### WHAT IS NEEDED
Your task is to print, exactly and only, the lines from the start of the entries below through the line with "Mark the person.". Include both ends, but skip the pictures.

### DATA SHOWN

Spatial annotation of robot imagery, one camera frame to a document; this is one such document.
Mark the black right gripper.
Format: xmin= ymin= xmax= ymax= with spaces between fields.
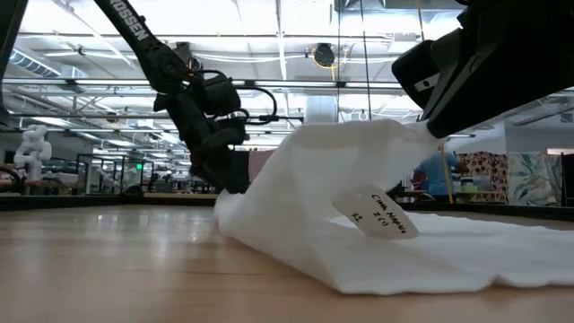
xmin=423 ymin=0 xmax=574 ymax=139

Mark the white cloth napkin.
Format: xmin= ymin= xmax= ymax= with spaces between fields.
xmin=213 ymin=118 xmax=574 ymax=296

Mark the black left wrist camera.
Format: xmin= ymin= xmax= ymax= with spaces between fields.
xmin=199 ymin=73 xmax=242 ymax=116

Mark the black left camera cable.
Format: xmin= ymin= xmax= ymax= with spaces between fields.
xmin=196 ymin=69 xmax=279 ymax=126

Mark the yellow cable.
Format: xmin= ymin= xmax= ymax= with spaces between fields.
xmin=438 ymin=143 xmax=455 ymax=205

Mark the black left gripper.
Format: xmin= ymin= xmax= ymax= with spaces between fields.
xmin=154 ymin=84 xmax=249 ymax=193

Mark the pink cloth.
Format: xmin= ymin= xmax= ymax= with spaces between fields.
xmin=248 ymin=149 xmax=275 ymax=183

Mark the person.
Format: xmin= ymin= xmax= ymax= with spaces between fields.
xmin=412 ymin=150 xmax=463 ymax=198

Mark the dark cabinet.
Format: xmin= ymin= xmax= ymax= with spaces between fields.
xmin=560 ymin=152 xmax=574 ymax=207

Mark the brown patterned cloth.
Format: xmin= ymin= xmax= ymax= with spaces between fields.
xmin=457 ymin=151 xmax=510 ymax=204

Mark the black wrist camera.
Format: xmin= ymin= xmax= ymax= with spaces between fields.
xmin=199 ymin=73 xmax=242 ymax=116
xmin=392 ymin=39 xmax=451 ymax=109

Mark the black ceiling cable reel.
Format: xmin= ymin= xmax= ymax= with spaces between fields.
xmin=312 ymin=42 xmax=336 ymax=68

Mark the black metal table frame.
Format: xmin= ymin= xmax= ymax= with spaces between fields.
xmin=0 ymin=192 xmax=574 ymax=223

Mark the floral patterned cloth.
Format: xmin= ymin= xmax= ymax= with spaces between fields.
xmin=507 ymin=151 xmax=564 ymax=207

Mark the black framed glass enclosure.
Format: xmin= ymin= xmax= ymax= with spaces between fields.
xmin=74 ymin=153 xmax=156 ymax=195

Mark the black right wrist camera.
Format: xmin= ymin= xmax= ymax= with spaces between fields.
xmin=392 ymin=39 xmax=451 ymax=109

### WRITTEN SOLUTION
Spatial annotation of robot imagery, one camera frame to a document; this is one such document.
Mark the black right gripper.
Format: xmin= ymin= xmax= ymax= with spaces between fields.
xmin=423 ymin=0 xmax=574 ymax=139

Mark the white cloth napkin.
Format: xmin= ymin= xmax= ymax= with spaces between fields.
xmin=213 ymin=118 xmax=574 ymax=296

Mark the black left wrist camera.
Format: xmin= ymin= xmax= ymax= with spaces between fields.
xmin=199 ymin=73 xmax=242 ymax=116

Mark the black left camera cable.
Format: xmin= ymin= xmax= ymax= with spaces between fields.
xmin=196 ymin=69 xmax=279 ymax=126

Mark the yellow cable.
Format: xmin= ymin= xmax= ymax= with spaces between fields.
xmin=438 ymin=143 xmax=455 ymax=205

Mark the black left gripper.
Format: xmin= ymin= xmax= ymax= with spaces between fields.
xmin=154 ymin=84 xmax=249 ymax=193

Mark the pink cloth.
Format: xmin= ymin= xmax= ymax= with spaces between fields.
xmin=248 ymin=149 xmax=275 ymax=183

Mark the person.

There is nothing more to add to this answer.